Engineering teams can complete theoretical numbers with a reality check. For instance:

  • mutualize resources whenever possible so our infrastructure doesn’t grow linearly with the number of customers,
  • use different storage classes so related costs do not explode with the volumes we store,
  • limit how observability costs grow with traffic by leveraging log levels more. We once saved 10% of our Datadog costs with a single PR!

Defining related projects early on, even if we’ll execute them later in the year, helps us set operational targets and negotiate commercial agreements, while estimating a better contingency with finance.

With increased understanding of the relationship between business metrics and infra costs, customer facing teams take part in this too. For instance, pre-sales teams can add new questions in their deal assessment templates, so they gather from our prospects the business metrics that most influence cost. Should we put this data in Pigment, there would be a fully connected process from pricing to budgeting, and a feedback loop to revise their relationship over time.

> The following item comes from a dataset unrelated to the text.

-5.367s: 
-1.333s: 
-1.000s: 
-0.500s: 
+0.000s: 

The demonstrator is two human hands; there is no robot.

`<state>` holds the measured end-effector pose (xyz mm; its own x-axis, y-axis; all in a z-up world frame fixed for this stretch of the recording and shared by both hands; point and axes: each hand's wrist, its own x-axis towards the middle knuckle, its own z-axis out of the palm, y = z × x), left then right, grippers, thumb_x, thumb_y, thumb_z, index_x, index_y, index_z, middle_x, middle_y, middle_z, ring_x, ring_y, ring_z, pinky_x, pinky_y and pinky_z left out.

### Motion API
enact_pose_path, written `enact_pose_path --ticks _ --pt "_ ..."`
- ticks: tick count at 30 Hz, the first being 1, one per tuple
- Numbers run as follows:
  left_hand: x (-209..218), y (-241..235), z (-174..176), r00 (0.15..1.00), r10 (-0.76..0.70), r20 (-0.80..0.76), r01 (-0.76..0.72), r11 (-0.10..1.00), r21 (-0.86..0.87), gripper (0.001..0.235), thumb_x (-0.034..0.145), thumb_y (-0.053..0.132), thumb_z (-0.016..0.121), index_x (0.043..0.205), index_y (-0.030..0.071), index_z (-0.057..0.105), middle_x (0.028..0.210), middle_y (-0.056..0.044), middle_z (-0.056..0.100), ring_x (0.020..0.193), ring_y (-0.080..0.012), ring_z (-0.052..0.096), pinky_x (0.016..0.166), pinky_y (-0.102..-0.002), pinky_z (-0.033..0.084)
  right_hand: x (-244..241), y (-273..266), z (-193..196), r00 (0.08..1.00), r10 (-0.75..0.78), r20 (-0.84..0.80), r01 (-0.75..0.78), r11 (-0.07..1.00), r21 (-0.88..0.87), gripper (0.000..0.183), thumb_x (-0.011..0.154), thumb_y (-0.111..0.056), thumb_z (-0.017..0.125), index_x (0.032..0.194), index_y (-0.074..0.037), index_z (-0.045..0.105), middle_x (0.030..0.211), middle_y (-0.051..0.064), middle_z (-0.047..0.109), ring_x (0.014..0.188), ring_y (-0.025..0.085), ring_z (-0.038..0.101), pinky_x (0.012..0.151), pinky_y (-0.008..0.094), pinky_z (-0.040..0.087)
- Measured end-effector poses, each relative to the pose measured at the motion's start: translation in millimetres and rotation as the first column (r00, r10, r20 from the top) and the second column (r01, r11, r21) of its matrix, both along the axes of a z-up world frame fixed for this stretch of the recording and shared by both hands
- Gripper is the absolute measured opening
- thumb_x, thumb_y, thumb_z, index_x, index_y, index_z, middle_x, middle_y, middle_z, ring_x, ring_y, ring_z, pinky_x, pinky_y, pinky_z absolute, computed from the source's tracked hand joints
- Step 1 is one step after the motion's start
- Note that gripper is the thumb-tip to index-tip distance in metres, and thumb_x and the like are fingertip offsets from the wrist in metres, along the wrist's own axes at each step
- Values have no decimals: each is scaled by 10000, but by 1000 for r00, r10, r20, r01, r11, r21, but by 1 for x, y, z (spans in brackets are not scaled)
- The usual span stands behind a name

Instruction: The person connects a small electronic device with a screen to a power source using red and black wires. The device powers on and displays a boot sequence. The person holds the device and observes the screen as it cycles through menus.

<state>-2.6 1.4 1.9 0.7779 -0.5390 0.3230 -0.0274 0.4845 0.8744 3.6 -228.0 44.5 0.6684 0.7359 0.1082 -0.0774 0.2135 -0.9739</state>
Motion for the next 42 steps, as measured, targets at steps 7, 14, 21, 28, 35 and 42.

Finally, we leverage commercial agreements to make our cost more predictable. It is much more profitable at some point to negotiate EULAs (End-User License Agreements) with third parties to cap our total cost rather than let it grow linearly along our business.

Using Pigment: a no brainer

The initial work on customer profitability could have been done with a spreadsheet and a couple of meetings, but it would have generated more work to repeat that exercise in the future. Moreover, it would have remained a work only a few people could do. At Pigment, we have scale at heart, and access to the most powerful FP&A solution on the market! For us as engineers, it was clear the data we worked on had to be published through repeatable processes, and made available in self service to the rest of the company, on a need-to-know basis. Building this entirely in the Pigment product was a no-brainer, especially as other teams made the same move, opening up opportunities to connect data together.

Today, our FinOps team reviews costs on a monthly basis with our Finance team. They used to contact our SRE lead directly in Slack DMs to get the information their job required! Thanks to the reports we built, they are now autonomous in reconciling invoices and fetching accounting data. The responsibility shifts to the left to the organization, preserving the focus of our engineers.

We also share those costs with the rest of the R&D team on a regular basis. When a team is accountable, being transparent only yields benefits. Our engineers have not changed their way of work : we don’t want to hurt our operational efficiency. But because our numbers are regularly made public, any software engineer can understand the impact of what they ship on the cost we are billed. Doing so generates engagement almost for free, already triggering numerous initiatives.

On top of everything, this is a unique opportunity for anyone in the R&D team to relate to our customers’ use cases, and realize the incredible potential of our product!